REQUIREMENT:
Please repeat the data in full, character for character.

DATA SECTION:

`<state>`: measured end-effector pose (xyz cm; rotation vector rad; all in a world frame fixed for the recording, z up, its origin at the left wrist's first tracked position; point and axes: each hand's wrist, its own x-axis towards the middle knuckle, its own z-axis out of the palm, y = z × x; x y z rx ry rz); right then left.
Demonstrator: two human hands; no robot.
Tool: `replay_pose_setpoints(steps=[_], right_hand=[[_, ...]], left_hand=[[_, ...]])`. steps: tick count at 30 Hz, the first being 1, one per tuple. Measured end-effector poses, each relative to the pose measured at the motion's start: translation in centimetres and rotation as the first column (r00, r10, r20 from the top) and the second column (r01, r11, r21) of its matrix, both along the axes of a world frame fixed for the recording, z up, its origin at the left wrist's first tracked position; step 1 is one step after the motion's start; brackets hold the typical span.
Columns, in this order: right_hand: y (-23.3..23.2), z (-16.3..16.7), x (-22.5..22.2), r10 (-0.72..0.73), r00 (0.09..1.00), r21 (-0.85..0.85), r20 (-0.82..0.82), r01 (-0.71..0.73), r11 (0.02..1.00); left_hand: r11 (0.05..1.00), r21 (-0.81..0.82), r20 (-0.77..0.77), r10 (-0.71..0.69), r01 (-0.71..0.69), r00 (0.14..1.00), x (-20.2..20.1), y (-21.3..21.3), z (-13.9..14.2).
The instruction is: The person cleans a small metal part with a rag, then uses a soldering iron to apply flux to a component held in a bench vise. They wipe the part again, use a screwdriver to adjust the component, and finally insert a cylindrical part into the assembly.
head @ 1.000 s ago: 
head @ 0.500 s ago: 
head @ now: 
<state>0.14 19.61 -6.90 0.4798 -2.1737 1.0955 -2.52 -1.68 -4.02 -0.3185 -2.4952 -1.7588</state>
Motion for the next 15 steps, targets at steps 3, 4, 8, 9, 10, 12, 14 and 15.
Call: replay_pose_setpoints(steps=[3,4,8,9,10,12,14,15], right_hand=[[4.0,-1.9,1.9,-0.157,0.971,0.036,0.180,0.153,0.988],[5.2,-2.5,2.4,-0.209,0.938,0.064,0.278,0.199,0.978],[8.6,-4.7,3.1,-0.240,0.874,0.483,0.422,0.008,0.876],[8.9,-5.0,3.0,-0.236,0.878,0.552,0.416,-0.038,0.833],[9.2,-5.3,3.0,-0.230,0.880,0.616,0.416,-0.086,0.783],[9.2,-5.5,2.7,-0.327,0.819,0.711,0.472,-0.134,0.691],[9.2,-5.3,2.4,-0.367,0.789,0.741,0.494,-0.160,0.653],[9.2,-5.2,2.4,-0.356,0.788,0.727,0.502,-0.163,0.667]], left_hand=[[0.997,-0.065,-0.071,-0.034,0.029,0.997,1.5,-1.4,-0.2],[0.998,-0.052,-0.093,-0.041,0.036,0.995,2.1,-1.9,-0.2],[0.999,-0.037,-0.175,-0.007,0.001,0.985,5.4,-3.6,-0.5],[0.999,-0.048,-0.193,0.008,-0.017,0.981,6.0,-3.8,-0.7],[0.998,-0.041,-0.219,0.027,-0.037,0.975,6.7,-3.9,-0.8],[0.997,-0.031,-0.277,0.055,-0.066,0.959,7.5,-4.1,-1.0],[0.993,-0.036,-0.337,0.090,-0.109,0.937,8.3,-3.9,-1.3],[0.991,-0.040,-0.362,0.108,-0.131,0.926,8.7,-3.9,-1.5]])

ANSWER AREA:
`<state>`: measured end-effector pose (xyz cm; rotation vector rad; all in a world frame fixed for the recording, z up, its origin at the left wrist's first tracked position; point and axes: each hand's wrist, its own x-axis towards the middle knuckle, its own z-axis out of the palm, y = z × x; x y z rx ry rz); right then left.
Demonstrator: two human hands; no robot.
Tool: `replay_pose_setpoints(steps=[_], right_hand=[[_, ...]], left_hand=[[_, ...]])`. steps: tick count at 30 Hz, the first being 1, one per tuple. Measured end-effector poses, each relative to the pose measured at the motion's start: translation in centimetres and rotation as the first column (r00, r10, r20 from the top) and the second column (r01, r11, r21) of its matrix, both along the axes of a world frame fixed for the recording, z up, its origin at the left wrist's first tracked position; step 1 is one step after the motion's start; brackets hold the typical span.
Columns, in this order: right_hand: y (-23.3..23.2), z (-16.3..16.7), x (-22.5..22.2), r10 (-0.72..0.73), r00 (0.09..1.00), r21 (-0.85..0.85), r20 (-0.82..0.82), r01 (-0.71..0.73), r11 (0.02..1.00); left_hand: r11 (0.05..1.00), r21 (-0.81..0.82), r20 (-0.77..0.77), r10 (-0.71..0.69), r01 (-0.71..0.69), r00 (0.14..1.00), x (-20.2..20.1), y (-21.3..21.3), z (-13.9..14.2).
The instruction is: The person cleans a small metal part with a rag, then uses a soldering iron to apply flux to a component held in a bench vise. They wipe the part again, use a screwdriver to adjust the component, and finally insert a cylindrical part into the assembly.
head @ 1.000 s ago: 
head @ 0.500 s ago: 
head @ now: 
<state>0.14 19.61 -6.90 0.4798 -2.1737 1.0955 -2.52 -1.68 -4.02 -0.3185 -2.4952 -1.7588</state>
Motion for the next 15 steps, targets at steps 3, 4, 8, 9, 10, 12, 14 and 15.
Call: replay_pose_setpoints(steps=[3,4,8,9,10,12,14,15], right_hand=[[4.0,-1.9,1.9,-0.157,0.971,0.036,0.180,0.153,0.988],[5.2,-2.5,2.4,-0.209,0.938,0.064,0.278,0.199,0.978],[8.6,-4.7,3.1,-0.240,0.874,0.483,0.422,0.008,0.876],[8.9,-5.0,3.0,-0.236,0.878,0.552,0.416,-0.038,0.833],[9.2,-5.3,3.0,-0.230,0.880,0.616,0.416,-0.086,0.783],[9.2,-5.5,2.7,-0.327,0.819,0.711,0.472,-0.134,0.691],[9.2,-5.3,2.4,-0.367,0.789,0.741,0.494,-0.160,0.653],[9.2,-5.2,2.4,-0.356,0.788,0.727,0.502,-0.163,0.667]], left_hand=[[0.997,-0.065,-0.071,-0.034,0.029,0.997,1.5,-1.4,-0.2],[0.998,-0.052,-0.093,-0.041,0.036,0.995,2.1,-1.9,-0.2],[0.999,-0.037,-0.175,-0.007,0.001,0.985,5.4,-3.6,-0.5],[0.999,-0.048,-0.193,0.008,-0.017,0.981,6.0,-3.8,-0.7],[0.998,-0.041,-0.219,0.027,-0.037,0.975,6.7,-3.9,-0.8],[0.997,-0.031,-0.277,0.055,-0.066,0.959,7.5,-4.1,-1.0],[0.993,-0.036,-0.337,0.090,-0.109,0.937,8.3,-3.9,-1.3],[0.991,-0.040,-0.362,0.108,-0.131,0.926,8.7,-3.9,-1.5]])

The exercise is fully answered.